YOUR ASSIGNMENT:
If a line in the listing includes the word "segment", copy it out.

*** AVAILABLE DATA ***

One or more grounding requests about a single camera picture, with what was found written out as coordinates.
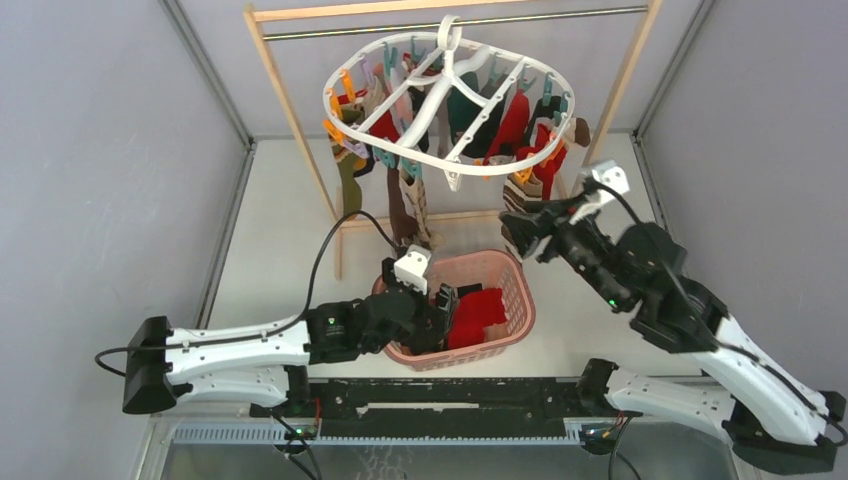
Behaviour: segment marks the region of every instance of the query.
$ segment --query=cable
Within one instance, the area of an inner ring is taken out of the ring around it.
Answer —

***

RESULT OF THIS TASK:
Behaviour: segment marks the region of every instance of the query.
$ segment --query=cable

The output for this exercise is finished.